_What the task asks_
From the first line to the last, retype the records exactly and skip the pictures.

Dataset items
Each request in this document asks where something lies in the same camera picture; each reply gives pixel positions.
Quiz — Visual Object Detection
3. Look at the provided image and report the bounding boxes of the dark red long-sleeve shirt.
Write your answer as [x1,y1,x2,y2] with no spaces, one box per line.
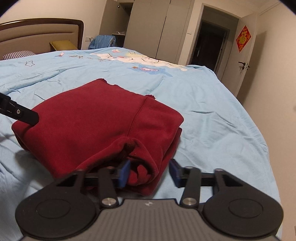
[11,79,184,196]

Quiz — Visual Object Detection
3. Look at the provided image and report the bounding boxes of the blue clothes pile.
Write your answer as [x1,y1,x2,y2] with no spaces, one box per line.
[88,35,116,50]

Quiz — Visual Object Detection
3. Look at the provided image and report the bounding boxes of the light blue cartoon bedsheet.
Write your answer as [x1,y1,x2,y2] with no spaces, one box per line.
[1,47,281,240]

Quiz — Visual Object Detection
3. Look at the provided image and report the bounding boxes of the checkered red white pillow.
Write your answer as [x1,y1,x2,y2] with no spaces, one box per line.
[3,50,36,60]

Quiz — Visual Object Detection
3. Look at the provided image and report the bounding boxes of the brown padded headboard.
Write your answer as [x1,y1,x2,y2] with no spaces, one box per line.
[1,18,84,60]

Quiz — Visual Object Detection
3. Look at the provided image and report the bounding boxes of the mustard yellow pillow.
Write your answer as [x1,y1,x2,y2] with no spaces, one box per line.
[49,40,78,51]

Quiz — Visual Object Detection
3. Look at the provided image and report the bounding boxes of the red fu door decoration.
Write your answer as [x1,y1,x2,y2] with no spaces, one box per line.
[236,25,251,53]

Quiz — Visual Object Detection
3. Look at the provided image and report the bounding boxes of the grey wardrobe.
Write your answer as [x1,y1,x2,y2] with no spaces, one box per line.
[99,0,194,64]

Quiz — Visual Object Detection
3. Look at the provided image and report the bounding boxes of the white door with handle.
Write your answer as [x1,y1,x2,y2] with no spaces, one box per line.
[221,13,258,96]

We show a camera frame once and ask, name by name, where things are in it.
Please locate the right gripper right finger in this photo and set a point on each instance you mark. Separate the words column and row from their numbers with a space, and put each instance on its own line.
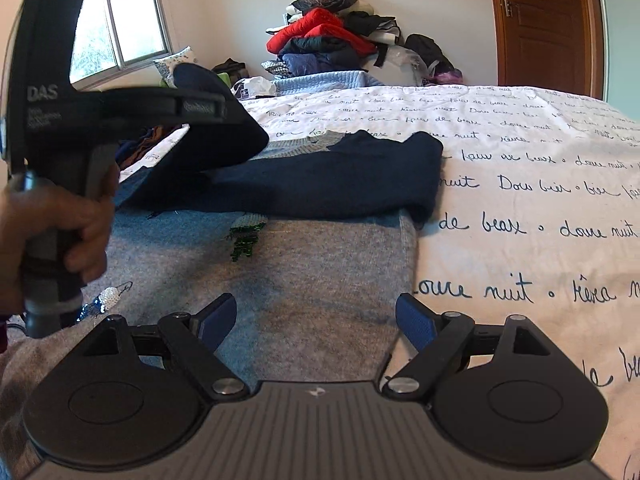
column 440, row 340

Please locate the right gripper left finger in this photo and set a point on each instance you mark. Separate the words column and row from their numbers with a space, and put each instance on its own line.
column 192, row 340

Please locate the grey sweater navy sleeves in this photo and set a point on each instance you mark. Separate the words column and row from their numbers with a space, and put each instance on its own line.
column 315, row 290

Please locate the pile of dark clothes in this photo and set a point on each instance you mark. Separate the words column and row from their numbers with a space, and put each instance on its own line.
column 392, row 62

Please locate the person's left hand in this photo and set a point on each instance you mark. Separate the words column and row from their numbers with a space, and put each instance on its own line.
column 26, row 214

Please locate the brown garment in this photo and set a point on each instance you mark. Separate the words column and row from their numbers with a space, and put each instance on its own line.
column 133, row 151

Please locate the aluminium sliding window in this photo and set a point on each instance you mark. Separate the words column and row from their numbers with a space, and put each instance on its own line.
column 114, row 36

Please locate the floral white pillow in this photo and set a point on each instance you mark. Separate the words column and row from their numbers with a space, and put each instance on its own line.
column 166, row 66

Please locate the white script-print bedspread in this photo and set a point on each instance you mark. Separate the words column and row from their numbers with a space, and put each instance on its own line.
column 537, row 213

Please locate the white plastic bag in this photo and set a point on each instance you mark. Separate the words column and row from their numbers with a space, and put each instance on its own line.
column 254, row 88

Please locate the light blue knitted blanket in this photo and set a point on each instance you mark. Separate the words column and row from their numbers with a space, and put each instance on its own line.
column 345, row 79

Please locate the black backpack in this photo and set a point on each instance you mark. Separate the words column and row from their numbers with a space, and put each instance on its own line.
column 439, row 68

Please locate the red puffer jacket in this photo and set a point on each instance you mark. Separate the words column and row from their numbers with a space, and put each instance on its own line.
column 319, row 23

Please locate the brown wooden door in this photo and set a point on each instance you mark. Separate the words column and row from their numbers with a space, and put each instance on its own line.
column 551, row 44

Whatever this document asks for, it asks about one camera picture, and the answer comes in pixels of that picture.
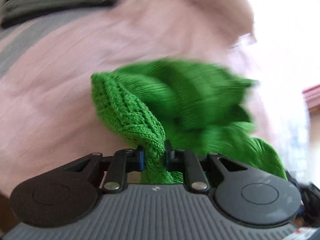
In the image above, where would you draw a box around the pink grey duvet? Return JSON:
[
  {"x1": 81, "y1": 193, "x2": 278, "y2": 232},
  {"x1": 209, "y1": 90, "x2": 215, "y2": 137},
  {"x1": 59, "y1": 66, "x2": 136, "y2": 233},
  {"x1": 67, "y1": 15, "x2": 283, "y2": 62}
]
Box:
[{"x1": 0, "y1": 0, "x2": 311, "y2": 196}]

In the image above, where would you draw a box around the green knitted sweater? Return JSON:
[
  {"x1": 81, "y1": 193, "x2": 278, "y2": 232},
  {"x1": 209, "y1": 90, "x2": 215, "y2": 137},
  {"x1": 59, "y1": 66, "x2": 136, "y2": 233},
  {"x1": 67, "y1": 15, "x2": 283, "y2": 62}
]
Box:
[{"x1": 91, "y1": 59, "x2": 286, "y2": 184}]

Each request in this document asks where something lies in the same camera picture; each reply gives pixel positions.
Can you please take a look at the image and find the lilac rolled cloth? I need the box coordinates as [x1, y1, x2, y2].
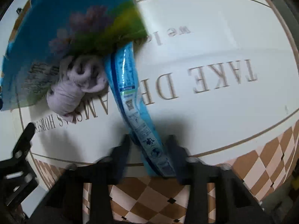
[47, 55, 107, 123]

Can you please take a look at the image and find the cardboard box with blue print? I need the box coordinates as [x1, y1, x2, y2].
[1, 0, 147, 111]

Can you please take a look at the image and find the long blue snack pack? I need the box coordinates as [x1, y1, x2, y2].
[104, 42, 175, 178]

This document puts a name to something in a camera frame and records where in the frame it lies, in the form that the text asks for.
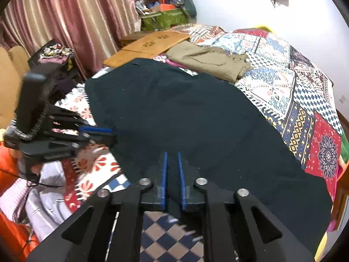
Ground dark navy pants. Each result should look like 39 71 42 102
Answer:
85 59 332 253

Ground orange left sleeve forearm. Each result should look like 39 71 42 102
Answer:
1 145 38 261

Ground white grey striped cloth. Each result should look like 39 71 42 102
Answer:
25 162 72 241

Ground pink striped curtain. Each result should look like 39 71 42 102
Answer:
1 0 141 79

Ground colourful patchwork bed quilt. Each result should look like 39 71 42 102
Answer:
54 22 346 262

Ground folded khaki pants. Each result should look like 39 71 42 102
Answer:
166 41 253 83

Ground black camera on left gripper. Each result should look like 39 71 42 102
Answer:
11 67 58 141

_Written answer_
Each request in this document asks where something lies in the same camera picture; each reply gives pixel positions.
Quiz — Visual Object Detection
3. Look at the provided image and report the bounding boxes of the dark red long-sleeve shirt.
Write your answer as [x1,y1,x2,y2] with no spaces, one box per line.
[11,79,184,196]

Quiz — Visual Object Detection
3. Look at the provided image and report the bounding boxes of the blue clothes pile.
Write your answer as [x1,y1,x2,y2] with no spaces, one box per line.
[88,35,116,50]

Quiz — Visual Object Detection
3. Look at the provided image and report the bounding boxes of the light blue cartoon bedsheet.
Write your answer as [x1,y1,x2,y2] with no spaces, one box per line.
[1,47,281,240]

Quiz — Visual Object Detection
3. Look at the provided image and report the bounding boxes of the checkered red white pillow.
Write your answer as [x1,y1,x2,y2] with no spaces, one box per line.
[3,50,36,60]

Quiz — Visual Object Detection
3. Look at the provided image and report the bounding boxes of the brown padded headboard.
Write your answer as [x1,y1,x2,y2] with no spaces, one box per line.
[1,18,84,60]

Quiz — Visual Object Detection
3. Look at the provided image and report the bounding boxes of the mustard yellow pillow.
Write your answer as [x1,y1,x2,y2] with no spaces, one box per line.
[49,40,78,51]

Quiz — Visual Object Detection
3. Look at the provided image and report the bounding boxes of the red fu door decoration.
Write your answer as [x1,y1,x2,y2] with no spaces, one box per line.
[236,25,251,53]

Quiz — Visual Object Detection
3. Look at the provided image and report the bounding boxes of the grey wardrobe.
Write your answer as [x1,y1,x2,y2] with no spaces, one box per line.
[99,0,194,64]

Quiz — Visual Object Detection
3. Look at the provided image and report the bounding boxes of the white door with handle.
Write your answer as [x1,y1,x2,y2] with no spaces, one box per line.
[221,13,258,96]

We show a camera frame once and ask, name by name, where things are in it.
Please locate the right gripper right finger in this photo and set a point on each instance you mark. Separate the words column and row from their numbers with a space, and put each instance on its own line.
column 440, row 340

Please locate the right gripper left finger in this photo and set a point on each instance you mark. Separate the words column and row from their numbers with a space, and put each instance on its own line.
column 192, row 340

Please locate the grey sweater navy sleeves in this photo and set a point on each instance you mark. Separate the words column and row from their numbers with a space, and put each instance on its own line.
column 315, row 290

Please locate the pile of dark clothes in this photo and set a point on each instance you mark. Separate the words column and row from their numbers with a space, and put each instance on its own line.
column 392, row 62

Please locate the person's left hand in this photo and set a point on each instance you mark. Separate the words column and row from their numbers with a space, and put each instance on its own line.
column 26, row 214

Please locate the brown garment in this photo and set a point on each instance you mark. Separate the words column and row from their numbers with a space, and put each instance on its own line.
column 133, row 151

Please locate the aluminium sliding window in this photo and set a point on each instance you mark. Separate the words column and row from their numbers with a space, and put each instance on its own line.
column 114, row 36

Please locate the floral white pillow in this photo and set a point on each instance you mark. Separate the words column and row from their numbers with a space, and put each instance on its own line.
column 166, row 66

Please locate the white script-print bedspread in this photo and set a point on each instance you mark. Separate the words column and row from their numbers with a space, and put each instance on its own line.
column 537, row 213

Please locate the white plastic bag in this photo and set a point on each instance you mark. Separate the words column and row from their numbers with a space, and put each instance on its own line.
column 254, row 88

Please locate the light blue knitted blanket in this photo and set a point on each instance you mark. Separate the words column and row from their numbers with a space, and put each instance on its own line.
column 345, row 79

Please locate the black backpack in this photo and set a point on each instance you mark. Separate the words column and row from their numbers with a space, and put each instance on its own line.
column 439, row 68

Please locate the red puffer jacket in this photo and set a point on each instance you mark. Separate the words column and row from their numbers with a space, and put each instance on its own line.
column 319, row 23

Please locate the brown wooden door in this photo and set a point on each instance you mark. Separate the words column and row from their numbers with a space, and put each instance on its own line.
column 551, row 44

Whatever this document asks for, it asks about one camera picture, and the answer comes in pixels of that picture.
In the image above, where would you draw a box around the pink grey duvet? Return JSON:
[
  {"x1": 81, "y1": 193, "x2": 278, "y2": 232},
  {"x1": 209, "y1": 90, "x2": 215, "y2": 137},
  {"x1": 59, "y1": 66, "x2": 136, "y2": 233},
  {"x1": 67, "y1": 15, "x2": 283, "y2": 62}
]
Box:
[{"x1": 0, "y1": 0, "x2": 311, "y2": 196}]

In the image above, where would you draw a box around the green knitted sweater? Return JSON:
[
  {"x1": 81, "y1": 193, "x2": 278, "y2": 232},
  {"x1": 209, "y1": 90, "x2": 215, "y2": 137},
  {"x1": 59, "y1": 66, "x2": 136, "y2": 233},
  {"x1": 67, "y1": 15, "x2": 283, "y2": 62}
]
Box:
[{"x1": 91, "y1": 59, "x2": 286, "y2": 184}]

Each request in this document asks where something lies in the same camera picture; each reply gives pixel positions.
Can you please take a look at the image and find the lilac rolled cloth? I need the box coordinates as [x1, y1, x2, y2].
[47, 55, 107, 123]

Can you please take a look at the image and find the cardboard box with blue print? I need the box coordinates as [x1, y1, x2, y2].
[1, 0, 147, 111]

Can you please take a look at the image and find the long blue snack pack? I need the box coordinates as [x1, y1, x2, y2].
[104, 42, 175, 178]

This document puts a name to something in a camera frame and records where in the frame it lies, in the form that the text asks for.
Ground dark navy pants. Each result should look like 39 71 42 102
Answer:
85 59 332 253

Ground orange left sleeve forearm. Each result should look like 39 71 42 102
Answer:
1 145 38 261

Ground white grey striped cloth. Each result should look like 39 71 42 102
Answer:
25 162 72 241

Ground pink striped curtain. Each result should look like 39 71 42 102
Answer:
1 0 141 79

Ground colourful patchwork bed quilt. Each result should look like 39 71 42 102
Answer:
54 22 346 262

Ground folded khaki pants. Each result should look like 39 71 42 102
Answer:
166 41 253 83

Ground black camera on left gripper. Each result should look like 39 71 42 102
Answer:
11 67 58 141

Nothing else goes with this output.